Wenn der Kopf den Körper beherrscht

Emio Greco mit seinem Solo ‘Rosso’ im Frankfurter Mousonturm

Frankfurter Allgemeine Zeitung / Rhein-Main 14 Nov 1998German

item doc

Emio Greco ist ein phantastischer Tänzer. Glasklar und präzise. Die Geometrie ist sein Zuhause. Wer ihn in Jan Fabres "Da un' altra faccia del tempo" oder in Saburo Teshigawara "I was real - Documents" gesehen hat, kann ihn nicht vergessen.
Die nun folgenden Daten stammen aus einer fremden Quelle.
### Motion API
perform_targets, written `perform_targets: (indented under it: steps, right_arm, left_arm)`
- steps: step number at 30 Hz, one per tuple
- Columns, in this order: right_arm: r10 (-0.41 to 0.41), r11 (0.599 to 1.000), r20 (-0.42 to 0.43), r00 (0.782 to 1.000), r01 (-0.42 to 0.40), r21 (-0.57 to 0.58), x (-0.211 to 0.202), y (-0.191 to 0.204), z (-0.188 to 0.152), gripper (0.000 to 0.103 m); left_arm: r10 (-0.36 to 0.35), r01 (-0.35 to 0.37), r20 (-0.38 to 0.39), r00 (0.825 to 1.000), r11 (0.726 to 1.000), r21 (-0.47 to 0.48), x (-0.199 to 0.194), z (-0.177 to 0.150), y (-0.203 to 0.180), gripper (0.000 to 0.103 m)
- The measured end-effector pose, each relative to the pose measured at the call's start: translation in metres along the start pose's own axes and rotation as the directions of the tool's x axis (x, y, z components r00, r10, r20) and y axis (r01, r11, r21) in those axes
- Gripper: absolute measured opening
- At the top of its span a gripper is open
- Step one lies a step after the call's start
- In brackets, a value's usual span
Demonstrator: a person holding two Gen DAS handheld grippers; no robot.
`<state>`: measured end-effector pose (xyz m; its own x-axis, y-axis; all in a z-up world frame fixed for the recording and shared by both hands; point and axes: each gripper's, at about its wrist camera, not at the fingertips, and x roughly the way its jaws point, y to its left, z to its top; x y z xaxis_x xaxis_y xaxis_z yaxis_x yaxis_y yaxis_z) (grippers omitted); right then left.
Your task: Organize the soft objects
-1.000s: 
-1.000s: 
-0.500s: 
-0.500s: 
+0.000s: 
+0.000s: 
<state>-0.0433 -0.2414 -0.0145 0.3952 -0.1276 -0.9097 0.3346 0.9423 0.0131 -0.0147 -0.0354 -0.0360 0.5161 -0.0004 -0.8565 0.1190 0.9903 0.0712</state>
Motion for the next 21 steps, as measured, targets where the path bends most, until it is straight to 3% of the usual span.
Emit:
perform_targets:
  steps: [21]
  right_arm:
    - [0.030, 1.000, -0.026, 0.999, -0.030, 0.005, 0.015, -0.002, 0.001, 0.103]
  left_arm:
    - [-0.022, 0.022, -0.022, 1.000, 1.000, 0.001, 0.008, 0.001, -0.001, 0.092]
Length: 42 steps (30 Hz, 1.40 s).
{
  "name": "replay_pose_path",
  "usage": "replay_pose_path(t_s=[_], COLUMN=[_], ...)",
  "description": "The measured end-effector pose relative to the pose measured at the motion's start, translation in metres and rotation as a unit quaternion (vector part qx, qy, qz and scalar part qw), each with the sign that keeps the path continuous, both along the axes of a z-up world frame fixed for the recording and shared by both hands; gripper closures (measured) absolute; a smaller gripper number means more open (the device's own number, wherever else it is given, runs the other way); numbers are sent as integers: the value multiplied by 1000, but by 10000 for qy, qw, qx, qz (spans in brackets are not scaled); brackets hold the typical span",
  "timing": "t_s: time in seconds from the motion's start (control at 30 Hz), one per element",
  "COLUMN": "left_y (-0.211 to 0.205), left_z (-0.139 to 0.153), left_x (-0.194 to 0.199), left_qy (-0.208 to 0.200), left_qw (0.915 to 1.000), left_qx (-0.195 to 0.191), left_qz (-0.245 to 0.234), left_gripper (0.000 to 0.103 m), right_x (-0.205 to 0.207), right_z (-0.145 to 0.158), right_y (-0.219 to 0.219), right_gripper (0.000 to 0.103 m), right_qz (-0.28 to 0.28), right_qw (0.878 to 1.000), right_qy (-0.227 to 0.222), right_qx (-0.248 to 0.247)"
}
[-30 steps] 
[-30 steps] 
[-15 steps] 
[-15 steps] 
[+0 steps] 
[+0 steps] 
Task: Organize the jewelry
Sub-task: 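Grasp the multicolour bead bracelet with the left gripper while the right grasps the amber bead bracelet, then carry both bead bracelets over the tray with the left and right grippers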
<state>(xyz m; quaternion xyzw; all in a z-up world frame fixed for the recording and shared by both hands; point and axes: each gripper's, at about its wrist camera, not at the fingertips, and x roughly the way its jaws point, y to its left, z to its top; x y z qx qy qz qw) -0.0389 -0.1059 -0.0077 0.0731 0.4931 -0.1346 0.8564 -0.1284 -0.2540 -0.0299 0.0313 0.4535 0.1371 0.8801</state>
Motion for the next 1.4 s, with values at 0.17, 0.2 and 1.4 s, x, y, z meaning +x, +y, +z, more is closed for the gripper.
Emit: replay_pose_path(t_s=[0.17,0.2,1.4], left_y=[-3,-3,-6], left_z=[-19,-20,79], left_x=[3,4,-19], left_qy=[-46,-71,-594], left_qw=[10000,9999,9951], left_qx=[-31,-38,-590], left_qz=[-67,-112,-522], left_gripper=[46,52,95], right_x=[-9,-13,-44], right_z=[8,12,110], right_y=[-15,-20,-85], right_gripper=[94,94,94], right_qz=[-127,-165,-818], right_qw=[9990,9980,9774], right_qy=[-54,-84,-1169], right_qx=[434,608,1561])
Auch in seinen beiden Soli "Fra cervello e movimento - Bianco" und "Rosso", die er zusammen mit Pieter C. Scholten erarbeitet hat, zerlegt er sich und seinen Körper in kleine und kleinste Einheiten mit einer an Erschöpfung grenzende Unermüdlichkeit. Das Ergebnis ist unbefriedigend. Vom Gehirn zur Bewegung, vom Kopf zum Körper ist ihm auch in "Rosso" der Körper abhanden gekommen. Paradoxerweise. Denn keiner beharrt mit einem derartigen Nachdruck auf ihm wie Emio Greco.
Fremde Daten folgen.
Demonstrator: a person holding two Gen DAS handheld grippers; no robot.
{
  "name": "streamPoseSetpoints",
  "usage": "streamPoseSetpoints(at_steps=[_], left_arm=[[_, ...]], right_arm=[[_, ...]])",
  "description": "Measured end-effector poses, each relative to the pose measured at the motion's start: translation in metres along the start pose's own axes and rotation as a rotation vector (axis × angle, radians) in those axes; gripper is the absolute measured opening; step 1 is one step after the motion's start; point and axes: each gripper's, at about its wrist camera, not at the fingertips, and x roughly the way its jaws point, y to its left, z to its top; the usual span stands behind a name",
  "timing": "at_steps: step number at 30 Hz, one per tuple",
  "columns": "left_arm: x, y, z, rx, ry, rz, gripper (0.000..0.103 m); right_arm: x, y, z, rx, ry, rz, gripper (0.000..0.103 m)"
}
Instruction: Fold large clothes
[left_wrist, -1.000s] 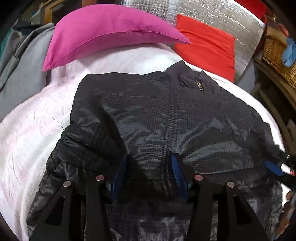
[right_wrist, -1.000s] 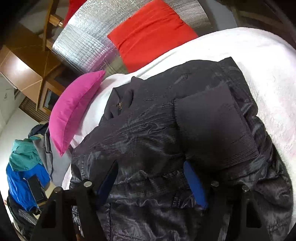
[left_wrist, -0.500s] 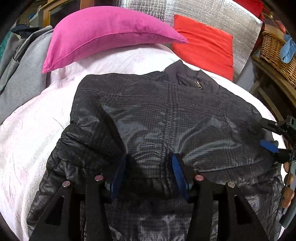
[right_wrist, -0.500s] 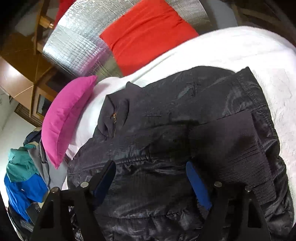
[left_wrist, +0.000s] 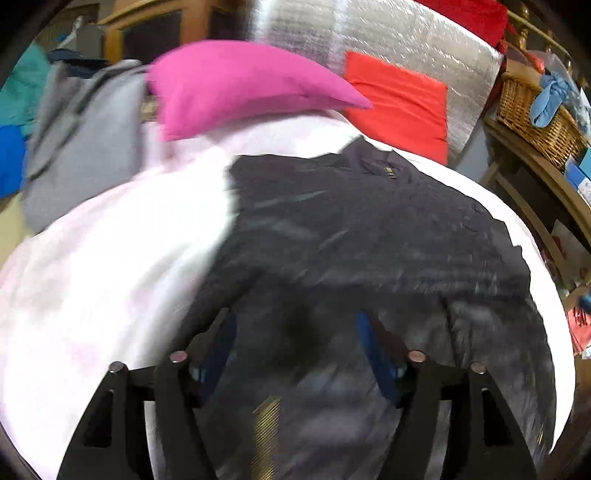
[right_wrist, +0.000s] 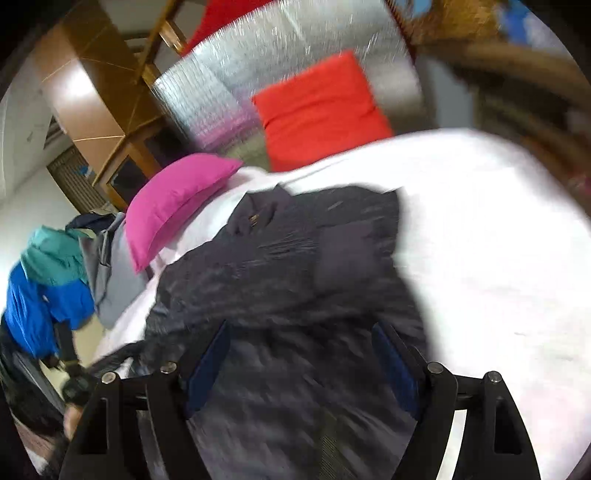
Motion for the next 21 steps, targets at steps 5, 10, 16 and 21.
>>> streamPoseSetpoints(at_steps=[5,10,16,21], left_arm=[[-0.072,0.075,-0.050,-0.124,-0.036,0.057,0.072],[-0.132,0.129,-0.111,-0.223,-0.064,0.142,0.076],[-0.134,0.144,-0.168,-0.295,0.054,0.113,0.076],[-0.128,0.119,-0.182,-0.251,0.112,0.033,0.076]], right_arm=[[-0.130,-0.014,-0.025,-0.127,-0.224,-0.196,0.081],[-0.242,-0.005,-0.068,-0.202,-0.471,-0.301,0.096],[-0.214,-0.033,-0.127,-0.043,-0.230,-0.172,0.098],[-0.136,-0.066,-0.178,0.200,0.032,0.025,0.085]])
Der Nachdruck ist das Problem. Denn Emio Greco jagt in seinem Solo einem Phantasma hinterher. Und das heißt "Ausdruck". Daß er Körper schneller ist als das Hirn, hat der in Brindisi geborene Tänzer von Teshigawara gelernt, an dessen "I was real - Documents" die schlingernden Bewegungen aus der Ferne ebenso erinnern wie die lauten Toncollagen. Teshigawara bleibt dabei unnahbar entrückt. Greco wirkt nur unangenehm überhitzt. Benutzt sein Kollege Xavier le Roy den Körper lediglich als Material, soll er bei Greco gleich und unmittelbar bedeuten. Auch dann noch, wenn es, wie in "Rosso", um die Krise des Bedeutens geht. In der Jagd nach dem vorgängigen Idealbild des bedeutenden "reinen" Körpers, bleibt der Körper stets hinter dem Kopf zurück, den er doch gerade ausschalten möchte.
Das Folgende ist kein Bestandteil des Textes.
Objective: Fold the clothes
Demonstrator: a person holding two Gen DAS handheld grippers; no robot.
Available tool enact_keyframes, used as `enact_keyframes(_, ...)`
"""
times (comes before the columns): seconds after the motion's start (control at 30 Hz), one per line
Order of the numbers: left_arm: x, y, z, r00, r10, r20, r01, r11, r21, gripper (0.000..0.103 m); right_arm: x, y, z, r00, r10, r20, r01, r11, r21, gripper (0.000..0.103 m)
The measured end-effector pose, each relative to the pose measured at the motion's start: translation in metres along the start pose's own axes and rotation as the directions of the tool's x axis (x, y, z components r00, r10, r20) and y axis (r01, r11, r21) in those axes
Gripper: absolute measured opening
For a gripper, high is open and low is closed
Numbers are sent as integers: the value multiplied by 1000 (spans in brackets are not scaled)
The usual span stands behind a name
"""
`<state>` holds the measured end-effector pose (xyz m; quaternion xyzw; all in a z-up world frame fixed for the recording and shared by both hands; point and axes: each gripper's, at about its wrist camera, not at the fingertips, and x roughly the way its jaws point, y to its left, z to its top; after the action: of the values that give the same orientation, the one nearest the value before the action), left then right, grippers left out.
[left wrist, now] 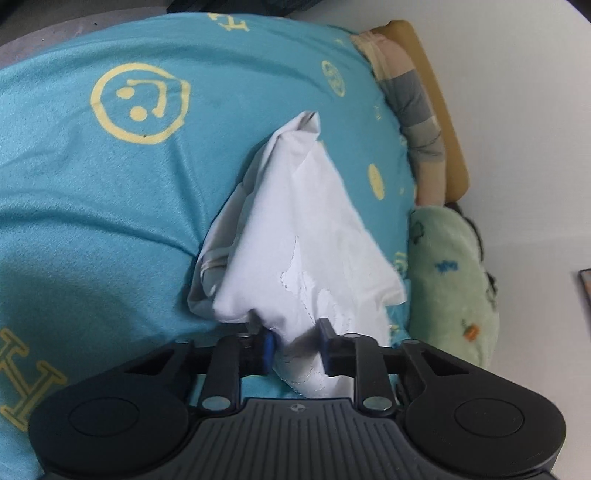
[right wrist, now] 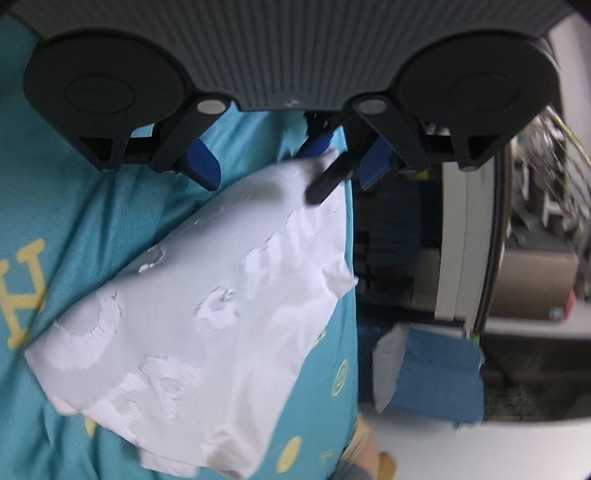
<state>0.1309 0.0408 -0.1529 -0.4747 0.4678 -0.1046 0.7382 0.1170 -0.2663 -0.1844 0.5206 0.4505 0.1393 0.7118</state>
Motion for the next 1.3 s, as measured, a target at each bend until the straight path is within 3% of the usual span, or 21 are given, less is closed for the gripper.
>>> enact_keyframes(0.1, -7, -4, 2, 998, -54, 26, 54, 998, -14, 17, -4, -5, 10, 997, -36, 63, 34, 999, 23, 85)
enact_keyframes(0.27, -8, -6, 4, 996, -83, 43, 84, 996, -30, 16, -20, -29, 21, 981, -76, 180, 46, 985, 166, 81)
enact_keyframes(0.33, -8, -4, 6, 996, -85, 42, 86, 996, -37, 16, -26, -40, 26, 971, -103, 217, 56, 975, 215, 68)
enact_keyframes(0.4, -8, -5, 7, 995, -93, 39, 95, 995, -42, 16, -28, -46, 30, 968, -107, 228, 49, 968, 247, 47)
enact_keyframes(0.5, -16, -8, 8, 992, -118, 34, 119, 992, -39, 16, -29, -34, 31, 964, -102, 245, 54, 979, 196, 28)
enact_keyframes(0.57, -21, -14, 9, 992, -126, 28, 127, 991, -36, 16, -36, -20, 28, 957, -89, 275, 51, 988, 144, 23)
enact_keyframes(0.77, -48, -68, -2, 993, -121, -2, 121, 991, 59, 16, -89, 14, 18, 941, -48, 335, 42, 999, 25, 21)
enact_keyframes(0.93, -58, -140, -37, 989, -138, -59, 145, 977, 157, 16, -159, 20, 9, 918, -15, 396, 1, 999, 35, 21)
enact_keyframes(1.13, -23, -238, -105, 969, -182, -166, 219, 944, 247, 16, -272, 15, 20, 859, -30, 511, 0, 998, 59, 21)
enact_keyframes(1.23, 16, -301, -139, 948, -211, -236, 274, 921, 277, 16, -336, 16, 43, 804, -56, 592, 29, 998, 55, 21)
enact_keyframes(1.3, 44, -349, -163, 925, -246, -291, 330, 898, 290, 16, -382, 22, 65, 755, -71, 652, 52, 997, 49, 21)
Die Bühne des Mousonturms ist mit rotem Samt ausgeschlagen. Ein Scheinwerferkranz wirft wie ein Kronleuchter Spots auf Boden und Wände. In lauten Klanggewittern zerreißt es Greco, der, gefangen in seinem roten Käfig, schutzlos der Welt ausgeliefert ist. Die Reaktion auf das Gefangensein sind noch schnellere Bewegungen als wolle er durch ein Schlupfloch in der Zeit entfliehen. Es sind detailverliebte Bewegungen, gespreizt bis in die Fingerspitzen, die, mit Verlaub, von albernem Herumgehampel nicht mehr allzuweit entfernt sind. Bei aller Überformtheit haben sie wenig Form. Immer wieder bewegt er den Mund zum Sprechen, doch die Worte ersterben auf seinen Lippen. Mehr schwülstige Manieriertheit als produktiver Manierismus. Mehr pathetischer Narzißmus als nüchterne Analyse. Es scheint, als müßte Emio Greco den Käfig, der seinen Körper wie ein Bild umgibt, erst einmal zerschlagen, bevor der Austausch zwischen Kopf und Körper wieder produktiv werden kann.